Outline: The first IEEE 802.11 wireless local area network (WLAN) standard was introduced in 1997 to operate in the 2.4 GHz industrial, scientific, and medical (ISM) band and specifies a maximum physical layer (PHY) data rate of 2 Mbps. In 2016, almost two decades later, the main IEEE 802.11 medium access control (MAC) and PHY amendments to the original IEEE 802.11 spec are the IEEE 802.11n (2009, 540 Mbps), IEEE 802.11ac (2013, 7 Gbps), IEEE 802.11ah (2016, > 100 kbps) and IEEE 802.11af (2014, 568.9 Mbps). There are extraordinary business opportunities in the Wi-Fi market chain due to the Wi-Fi rollouts by telecom operators and the traffic explosion in ultra-dense networks. The demands of consumer and corporative market segments to increase the throughput with quality-of-service (QoS) have increased exponentially the Wi-Fi devices shipments (e.g., according with ABI Research 3B Wi-Fi chipsets were shipped globally in 2017). This motivated the creation of the High Efficiency WLANs (HEW) Study Group (SG) in May 2013 with the following main targets: improve the spectrum efficiency and area throughput of 5-10 times in ultra-dense networks; increase the real-world performance in both indoor and outdoor deployments; boost power efficiency; operate within 2.4 GHz ISM and 5 GHz U-NII bands.

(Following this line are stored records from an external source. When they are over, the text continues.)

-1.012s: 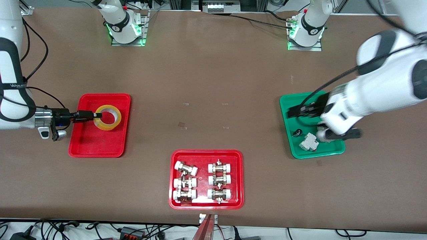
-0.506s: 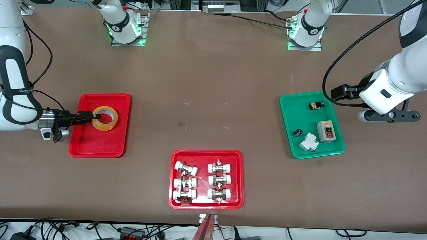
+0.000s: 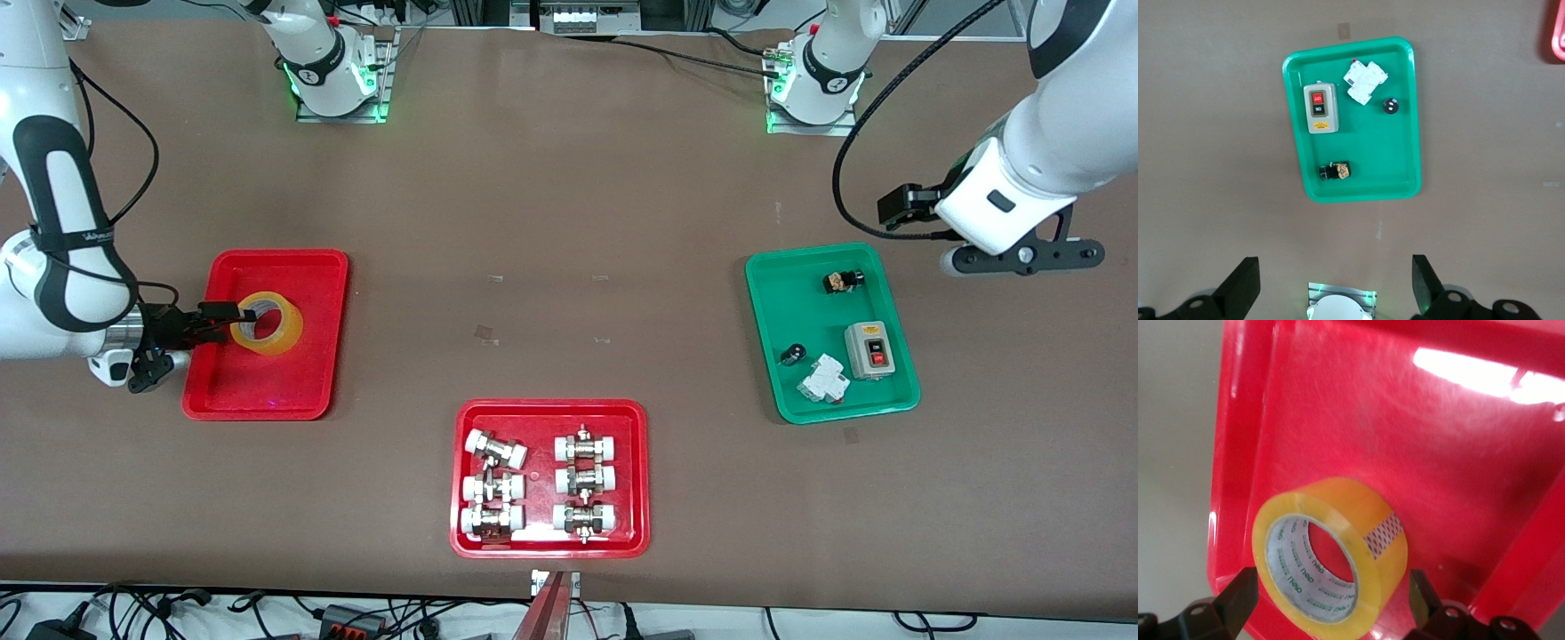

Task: Left arm passes tape to right arm into tray
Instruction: 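Open the right gripper to release the tape in the red tray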

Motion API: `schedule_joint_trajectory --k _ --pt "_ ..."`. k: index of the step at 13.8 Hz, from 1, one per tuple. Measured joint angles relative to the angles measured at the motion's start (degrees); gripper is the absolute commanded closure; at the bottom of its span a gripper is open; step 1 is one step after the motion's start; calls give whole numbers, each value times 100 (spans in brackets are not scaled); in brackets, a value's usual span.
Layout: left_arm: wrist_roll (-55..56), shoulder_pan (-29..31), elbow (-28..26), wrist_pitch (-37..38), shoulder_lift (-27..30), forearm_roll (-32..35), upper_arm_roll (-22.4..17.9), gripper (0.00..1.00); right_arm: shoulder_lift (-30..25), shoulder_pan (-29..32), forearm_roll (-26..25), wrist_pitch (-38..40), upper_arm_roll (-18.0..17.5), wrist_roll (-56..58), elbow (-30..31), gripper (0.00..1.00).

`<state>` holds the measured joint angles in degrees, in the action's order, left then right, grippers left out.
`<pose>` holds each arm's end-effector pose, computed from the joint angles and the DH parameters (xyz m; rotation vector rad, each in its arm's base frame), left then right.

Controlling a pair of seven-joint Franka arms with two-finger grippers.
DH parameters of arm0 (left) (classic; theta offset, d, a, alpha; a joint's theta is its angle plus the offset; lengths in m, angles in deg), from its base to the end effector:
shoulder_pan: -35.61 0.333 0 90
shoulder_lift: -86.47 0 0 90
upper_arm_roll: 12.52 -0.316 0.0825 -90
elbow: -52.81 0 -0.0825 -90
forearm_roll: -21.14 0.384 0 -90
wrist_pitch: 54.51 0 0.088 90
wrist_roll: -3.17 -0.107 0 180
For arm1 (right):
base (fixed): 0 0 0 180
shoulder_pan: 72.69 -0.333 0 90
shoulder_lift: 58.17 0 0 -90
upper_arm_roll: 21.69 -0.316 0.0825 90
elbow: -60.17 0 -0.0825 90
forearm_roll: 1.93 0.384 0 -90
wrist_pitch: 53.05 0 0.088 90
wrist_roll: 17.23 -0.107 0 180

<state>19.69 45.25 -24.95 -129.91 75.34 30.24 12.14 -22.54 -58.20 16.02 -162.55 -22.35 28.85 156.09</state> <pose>0.5720 -0.1060 0.6017 -2.9945 -0.0714 0.2851 0.6236 -0.1315 0.2194 -2.6444 -0.5345 0.2634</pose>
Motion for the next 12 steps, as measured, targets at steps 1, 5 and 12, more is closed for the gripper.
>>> schedule_joint_trajectory --k 1,5,12 --pt "0 48 -110 -193 84 -7 1 0 -114 -92 -106 -68 -1 -5 -12 0" --pt "-34 258 -430 -609 259 -126 0 0 -782 -362 -405 -99 -1 -353 -50 0" --pt "-925 848 -913 -1106 545 -510 3 0 -2332 -1307 -1377 886 -13 -2985 -45 0"
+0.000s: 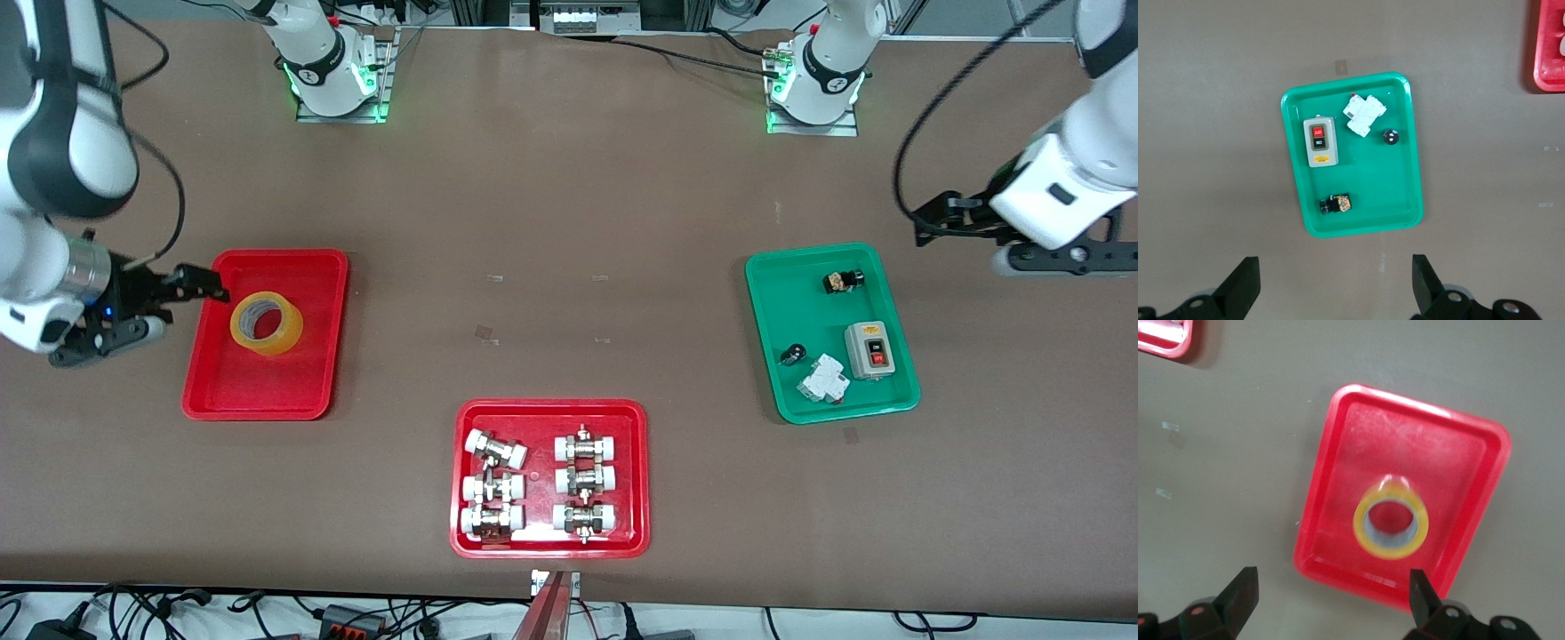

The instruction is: Left arm passes tape to right arm into tray

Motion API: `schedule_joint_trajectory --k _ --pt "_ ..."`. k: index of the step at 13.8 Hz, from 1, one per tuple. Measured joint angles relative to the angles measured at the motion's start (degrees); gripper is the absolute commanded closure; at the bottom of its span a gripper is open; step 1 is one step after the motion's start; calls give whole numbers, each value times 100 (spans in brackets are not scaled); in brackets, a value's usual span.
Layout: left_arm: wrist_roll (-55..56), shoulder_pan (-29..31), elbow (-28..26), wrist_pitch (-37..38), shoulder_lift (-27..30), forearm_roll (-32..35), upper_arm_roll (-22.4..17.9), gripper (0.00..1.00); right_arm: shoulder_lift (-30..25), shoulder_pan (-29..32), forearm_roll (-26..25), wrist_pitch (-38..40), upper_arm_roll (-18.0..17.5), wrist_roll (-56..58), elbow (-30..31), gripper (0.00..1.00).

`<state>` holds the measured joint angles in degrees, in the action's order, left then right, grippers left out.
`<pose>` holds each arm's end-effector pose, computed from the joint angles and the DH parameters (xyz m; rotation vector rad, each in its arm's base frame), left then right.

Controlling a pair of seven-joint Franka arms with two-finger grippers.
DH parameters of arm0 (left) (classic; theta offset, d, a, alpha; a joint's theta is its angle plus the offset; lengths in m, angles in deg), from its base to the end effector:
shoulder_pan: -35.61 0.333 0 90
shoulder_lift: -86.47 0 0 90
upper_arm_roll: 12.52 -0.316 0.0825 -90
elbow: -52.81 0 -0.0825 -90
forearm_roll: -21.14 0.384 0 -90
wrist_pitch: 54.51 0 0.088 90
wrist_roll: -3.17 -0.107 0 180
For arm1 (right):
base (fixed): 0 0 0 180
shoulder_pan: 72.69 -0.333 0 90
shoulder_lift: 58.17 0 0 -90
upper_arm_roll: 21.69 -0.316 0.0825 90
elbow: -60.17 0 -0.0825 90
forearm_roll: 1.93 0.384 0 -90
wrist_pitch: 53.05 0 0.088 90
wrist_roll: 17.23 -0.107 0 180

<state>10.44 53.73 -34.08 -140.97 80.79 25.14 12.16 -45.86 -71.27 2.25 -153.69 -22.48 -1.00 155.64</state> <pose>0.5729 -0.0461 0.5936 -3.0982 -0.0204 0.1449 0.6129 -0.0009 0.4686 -3.0211 -0.3860 0.1715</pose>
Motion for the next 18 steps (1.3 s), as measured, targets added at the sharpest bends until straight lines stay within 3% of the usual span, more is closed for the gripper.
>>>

The work developed at HEW SG led to the creation of Task Group (TG) 802.11ax in May 2014. At this moment, the TG 802.11ax has been working in the resolutions to improve the Draft 3.0. The approval of the 802.11ax amendments is forecasted to 2019. The main objectives of this tutorial are:

  1. To provide a solid background on the evolution of standards and amendments developed by IEEE 802.11 standardization committee.

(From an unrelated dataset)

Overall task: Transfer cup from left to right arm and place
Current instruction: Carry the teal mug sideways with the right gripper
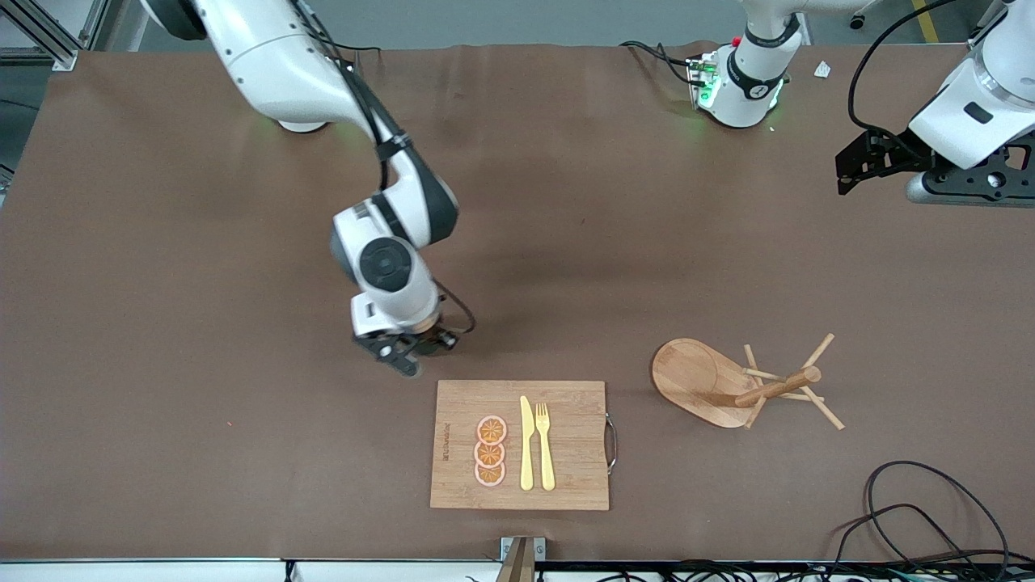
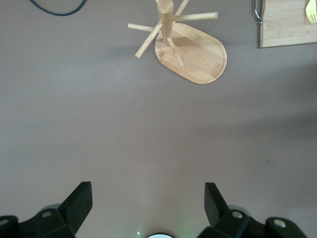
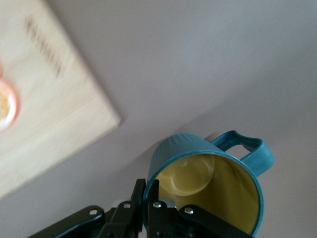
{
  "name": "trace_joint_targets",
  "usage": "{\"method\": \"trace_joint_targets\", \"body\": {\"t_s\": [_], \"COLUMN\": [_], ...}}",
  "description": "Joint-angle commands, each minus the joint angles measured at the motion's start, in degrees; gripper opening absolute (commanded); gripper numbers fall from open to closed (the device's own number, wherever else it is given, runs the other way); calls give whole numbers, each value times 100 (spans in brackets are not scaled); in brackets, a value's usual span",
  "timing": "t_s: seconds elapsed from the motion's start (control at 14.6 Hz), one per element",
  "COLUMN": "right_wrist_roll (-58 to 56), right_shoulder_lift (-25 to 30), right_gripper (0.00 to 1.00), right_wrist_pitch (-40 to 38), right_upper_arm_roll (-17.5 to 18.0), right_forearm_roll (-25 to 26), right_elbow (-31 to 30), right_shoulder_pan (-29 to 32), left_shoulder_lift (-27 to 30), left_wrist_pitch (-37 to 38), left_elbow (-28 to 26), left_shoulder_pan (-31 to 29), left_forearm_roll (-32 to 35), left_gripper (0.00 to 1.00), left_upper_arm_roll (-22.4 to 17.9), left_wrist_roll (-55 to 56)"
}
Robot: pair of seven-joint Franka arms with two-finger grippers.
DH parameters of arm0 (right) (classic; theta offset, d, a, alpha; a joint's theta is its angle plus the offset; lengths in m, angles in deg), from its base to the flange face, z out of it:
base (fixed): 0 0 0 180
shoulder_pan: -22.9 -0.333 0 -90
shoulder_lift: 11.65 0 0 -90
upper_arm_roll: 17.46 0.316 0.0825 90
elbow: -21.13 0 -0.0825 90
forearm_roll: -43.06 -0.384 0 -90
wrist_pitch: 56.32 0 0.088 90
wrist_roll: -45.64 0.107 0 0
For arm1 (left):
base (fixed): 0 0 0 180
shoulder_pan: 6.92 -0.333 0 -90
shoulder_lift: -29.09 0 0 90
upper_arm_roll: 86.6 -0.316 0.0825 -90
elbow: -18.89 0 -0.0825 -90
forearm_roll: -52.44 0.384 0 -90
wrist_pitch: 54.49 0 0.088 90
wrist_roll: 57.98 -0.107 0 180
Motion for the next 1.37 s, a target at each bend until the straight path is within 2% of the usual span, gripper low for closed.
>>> {"method": "trace_joint_targets", "body": {"t_s": [0.0, 0.41, 0.55, 0.82, 0.96, 1.03, 1.1, 1.17, 1.24, 1.3], "right_wrist_roll": [-806, -3037, -3618, -4296, -4377, -4351, -4342, -4359, -4386, -4403], "right_shoulder_lift": [348, 296, 287, 261, 235, 226, 226, 226, 226, 261], "right_gripper": [1, 2, 2, 2, 8, 17, 36, 61, 100, 100], "right_wrist_pitch": [-223, -65, 215, 1041, 1086, 1060, 1051, 1042, 1042, 1034], "right_upper_arm_roll": [-24, -24, -24, -15, -7, -7, -7, -7, -7, -7], "right_forearm_roll": [106, 185, 176, 176, 150, 106, 97, 106, 106, 106], "right_elbow": [-123, -167, -342, -834, -853, -844, -844, -835, -809, -783], "right_shoulder_pan": [489, 1992, 2379, 2758, 2864, 2873, 2882, 2882, 2900, 2917], "left_shoulder_lift": [-24, 55, 38, -7, 2, 2, 2, 2, 2, 2], "left_wrist_pitch": [12, 108, 91, 100, 108, 108, 108, 108, 108, 108], "left_elbow": [137, 138, 146, 190, 182, 182, 182, 182, 190, 190], "left_shoulder_pan": [-33, -121, -121, -129, -129, -129, -129, -129, -129, -129], "left_forearm_roll": [-18, -18, -18, -62, -62, -71, -71, -62, -27, -18], "left_gripper": [100, 100, 100, 100, 100, 100, 100, 100, 100, 100], "left_upper_arm_roll": [36, 1, 1, 10, 1, -8, -8, -16, -17, -8], "left_wrist_roll": [-13, -505, -444, -488, -505, -514, -514, -514, -514, -514]}}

  2. To describe the main characteristics of the current 802.11 MAC protocols.
  3. To substantiate a clear understanding of the motivations and usage cases that have been driven the development of the IEEE 802.11ax amendment.
  4. To stablish a deep understanding of the main MAC and PHY layer protocols and technologies that have been researched in the TG IEEE 802.11ax.
  5. To present and discuss research directions on WLANs.

LECTURER:

Roger Pierre Fabris Hoefel is Associate Professor at Department of Electrical Engineering of Federal University of Rio Grande do Sul (UFRGS), Porto Alegre, Rio Grande do Sul, Brazil. He received the degree of Doctor in Electrical Engineering by State University of Campinas (UNICAMP), Campinas, São Paulo, Brazil, in 2000; Master in Computer Science by UFRGS in 1994; Post-Graduated in Electronic Instrumentation by Federal University of Santa Catarina (UFSC), Florianópolis, Santa Catarina, Brazil, in 1991; Bachelor in Electrical Engineering by Pontific Catholic University of Rio Grande do Sul (PUC-RS), Porto Alegre, Rio Grande do Sul, Brazil, in 1990. His current research interest includes design, analyzes and optimization of algorithms for physical and medium access control layers of wireless networks.